The plant is ridiculously easy to grow as a summer annual.  Because of its long taproot, it resists transplanting; for that reason you’re better off starting from seed.  (Get them here.)  Once you’ve got a patch of it going, it will self-sow every year. If the blue color doesn’t suit you, there is a white variety available from Johnny’s Select Seeds, and the blue variety sometimes produces pink or purple flowers for reasons known only to the plant.

Borage is the classic Pimm’s Cup garnish, but I can’t imagine a cocktail whose looks would not be improved by floating a starry blue flower atop it, so use it in everything. Champagne and a splash of St-Germain elderflower liqueur?  Add borage. Aviation, a gin drink made faintly purple with violet liqueur? Borage. A lemon drop?  Borage.  See how easy that is?

Pimm’s Cup: Muddle 1.5 oz Pimm’s, .5 oz gin, cucumber, borage leaves, juice of ½ lemon, .5 oz simple syrup. Shake over ice, strain into tall glass over ice, top with ginger beer or sparkling lemonade. Garnish with cucumber & borage blossoms.

Old Tom Gin Collection Recipes

Grapefruit-Thyme Cooler

 

Grapefruit Thyme Cooler

1.5 oz gin

1.5 oz fresh grapefruit juice

¼ fresh lime

.5 oz thyme simple syrup  (see note)

Club soda

Thyme sprig for garnish

Note:   Make thyme simple syrup by combining equal parts sugar and water, heating until sugar melts, then adding fresh thyme leaves and allowing to steep for 1 hour.
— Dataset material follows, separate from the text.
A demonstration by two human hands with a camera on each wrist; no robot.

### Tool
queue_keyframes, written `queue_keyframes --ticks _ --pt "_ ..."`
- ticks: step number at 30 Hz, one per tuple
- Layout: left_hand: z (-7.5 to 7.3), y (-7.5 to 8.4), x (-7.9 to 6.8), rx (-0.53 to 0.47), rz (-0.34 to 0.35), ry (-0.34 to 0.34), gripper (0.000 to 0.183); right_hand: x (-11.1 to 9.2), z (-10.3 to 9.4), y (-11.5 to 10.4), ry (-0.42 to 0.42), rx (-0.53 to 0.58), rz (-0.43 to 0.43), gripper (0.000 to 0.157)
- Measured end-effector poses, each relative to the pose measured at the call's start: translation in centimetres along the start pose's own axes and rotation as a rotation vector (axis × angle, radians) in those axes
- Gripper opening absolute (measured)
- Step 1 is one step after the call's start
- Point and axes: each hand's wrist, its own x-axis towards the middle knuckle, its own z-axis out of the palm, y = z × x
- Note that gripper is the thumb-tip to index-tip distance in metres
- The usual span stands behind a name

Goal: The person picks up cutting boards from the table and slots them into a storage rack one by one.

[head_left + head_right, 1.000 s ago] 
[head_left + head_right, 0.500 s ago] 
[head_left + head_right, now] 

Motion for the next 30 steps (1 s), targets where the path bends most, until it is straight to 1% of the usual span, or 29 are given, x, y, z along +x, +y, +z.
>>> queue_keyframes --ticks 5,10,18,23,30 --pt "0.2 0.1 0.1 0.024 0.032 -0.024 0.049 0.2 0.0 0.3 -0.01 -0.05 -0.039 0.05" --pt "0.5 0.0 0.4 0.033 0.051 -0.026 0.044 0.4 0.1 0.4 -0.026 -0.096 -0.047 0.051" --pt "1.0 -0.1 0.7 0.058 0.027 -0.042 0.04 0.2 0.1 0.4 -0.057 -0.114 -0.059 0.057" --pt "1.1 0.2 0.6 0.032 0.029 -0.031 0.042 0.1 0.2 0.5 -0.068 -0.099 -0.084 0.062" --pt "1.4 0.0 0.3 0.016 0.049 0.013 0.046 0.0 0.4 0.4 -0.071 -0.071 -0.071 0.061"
Combine all ingredients except club soda and garnish in a cocktail shaker.  Shake over ice and strain into a tall, skinny Collins glass, a short tumbler, or a Mason jar filled with ice.  Top with club soda and garnish with thyme sprig.

 

The Herbarium Cocktail

 

The Herbarium
1.5 oz Hendrick’s Gin

.5 oz St-Germain elderflower liqueur

3-4 chunks lemon cucumber

2-3 sprigs basil

¼ lemon

Club soda

Borage blossom or basil leaf for garnish

Squeeze lemon into cocktail shaker and combine all ingredients except the club soda. Muddle cucumber and basil, then add ice, shake, and strain into a tall, skinny Collins glass filled with ice. Top with club soda and add garnish.